Examining journalistic ethics and media manipulation in the context of a serial child murder case, "Cronicas" starts out bracingly but gradually loses focus. Ecuadorian writer-director Sebastian Cordero's screenplay trades in underdeveloped conflicts and blank characters, hinting far too early at the killer's probable identity.
Examining journalistic ethics and media manipulation in the context of a serial child murder case, “Cronicas” starts out bracingly but gradually loses focus. Ecuadorian writer-director Sebastian Cordero’s screenplay trades in underdeveloped conflicts and blank characters, hinting far too early at the killer’s probable identity, which saps the gritty drama of much of its suspense. John Leguizamo in the lead role — and a powerhouse Mexican production team that includes Guillermo Del Toro, Alfonso Cuaron and Jorge Vergara — may draw attention to the film, but Latin American markets will be its main commercial orbit.
Cordero’s opening setup is extremely promising: Traveling Bible salesman Vinicio Cepeda (Damian Alcazar) bathes in a river before returning to a small town in Ecuador during the funerals of three local children raped and murdered by the so-called “Monster of Babahoyo.” At the scene is Manolo Bonilla (Leguizamo), a driven news reporter for a Miami-based Latino tabloid TV show, angling for interviews with the victims’ friends and relatives.
When Vinicio’s car hits a young boy approached moments earlier by Manolo, the already heightened emotions of the townspeople lead to the driver being brutally beaten, doused with gasoline and almost burned to death.
The startling energy and violence of the scene conveys a frightening sense of the way grief and anger in a small community can explode into lynch-mob hysteria and barbarism. But from that point on, the action decelerates.
Vinicio is imprisoned for involuntary manslaughter and subjected to further attacks in jail, while Manolo is anointed as a hero on his show for intervening when police failed to stop the violence. In reality, the newsman was more focused on pushing his cameraman Ivan (Jose Maria Yazpik) to keep shooting, indicating a moral ambivalence that increasingly nags at his producer Marisa (Leonor Watling).

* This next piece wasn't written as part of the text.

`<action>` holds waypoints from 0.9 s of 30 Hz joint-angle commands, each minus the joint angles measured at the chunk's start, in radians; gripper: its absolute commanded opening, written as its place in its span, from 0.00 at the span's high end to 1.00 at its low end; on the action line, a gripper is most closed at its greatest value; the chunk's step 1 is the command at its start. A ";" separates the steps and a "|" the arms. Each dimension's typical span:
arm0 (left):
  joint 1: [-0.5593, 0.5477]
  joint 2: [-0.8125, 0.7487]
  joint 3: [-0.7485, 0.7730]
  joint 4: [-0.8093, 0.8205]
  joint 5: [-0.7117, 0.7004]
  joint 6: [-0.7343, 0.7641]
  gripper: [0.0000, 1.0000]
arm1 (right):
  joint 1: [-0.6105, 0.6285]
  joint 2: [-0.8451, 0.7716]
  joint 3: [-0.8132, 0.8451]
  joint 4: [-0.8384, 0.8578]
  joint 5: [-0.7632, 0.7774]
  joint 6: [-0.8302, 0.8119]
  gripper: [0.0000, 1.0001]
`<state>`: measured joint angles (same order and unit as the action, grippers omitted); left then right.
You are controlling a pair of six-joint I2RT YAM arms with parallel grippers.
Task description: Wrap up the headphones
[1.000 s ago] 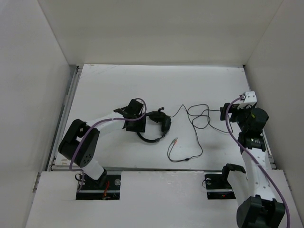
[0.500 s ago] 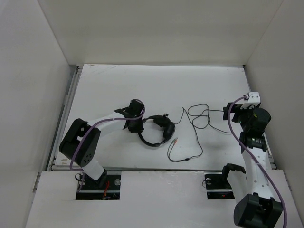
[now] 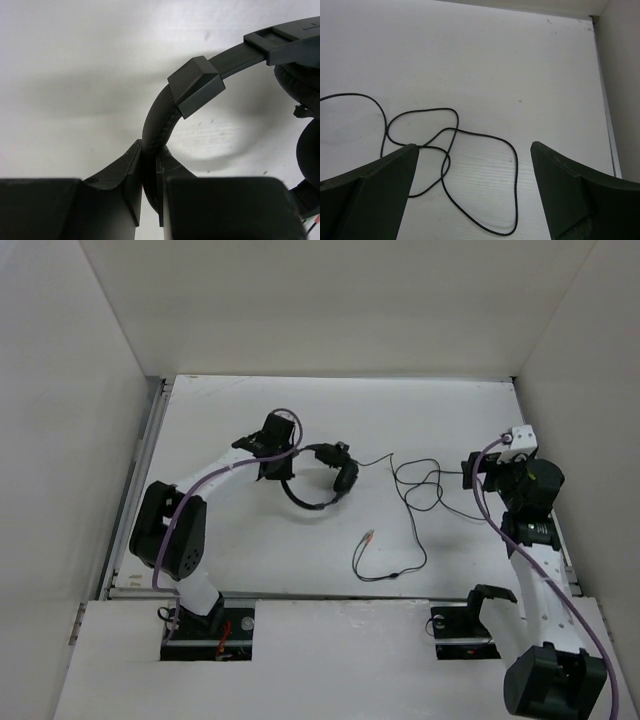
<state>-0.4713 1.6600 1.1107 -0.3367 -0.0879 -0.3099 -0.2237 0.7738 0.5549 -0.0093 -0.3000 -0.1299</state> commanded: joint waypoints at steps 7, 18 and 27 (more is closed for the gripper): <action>-0.007 -0.132 0.371 0.067 -0.084 0.429 1.00 | 0.383 0.019 0.134 0.251 -0.010 -0.272 0.00; -0.003 -0.305 0.509 0.028 0.007 0.554 1.00 | 0.623 0.041 0.194 0.373 -0.054 -0.225 0.00; 0.066 -0.385 0.543 -0.022 0.082 0.496 1.00 | 0.767 0.255 0.371 0.368 -0.084 -0.203 0.00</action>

Vinicio asks for Manolo’s help to secure his release, promising inside information on the Monster in exchange for news coverage of his mistreatment. As bait for the reporter, the prisoner reveals not only that he met the killer but that the gravesite where the three victims were found contains another body. Smelling a much bigger story and a personal triumph, Manolo insists on not informing the police, even after he and Ivan unearth another dead girl.
Shot in a loose, agile style, the film is an intelligent attempt to breathe depth and moral complexity into a crime drama. But Cordero’s script never really gets a tight grip on the way each man is pulling the other’s strings, plodding through the negotiations as Vinicio doles out information and Manolo pieces together the religious family man’s story.
The slack plotting is not helped by some rather obligatory half-baked conflict when Manolo beds Marisa, representing the first time she’s been unfaithful to her husband Victor (Alfred Molina in a cameo), who anchors the TV show from Miami.
Leguizamo struggles to bring body to an opaque role that’s neither an unscrupulous scoop-hound or an innocent caught entirely off-guard. Clearly, Cordero’s intention is to portray a basically honest man whose behavior is ruled by the camera. But Manolo seems merely slow and indecisive in acknowledging the truth and weighing the ramifications. Watling (“Talk to Her”) makes Marisa’s qualms seem more concrete but her character too lacks incisiveness, while Alcazar makes more of an impression as the schizophrenic man in a tight spot.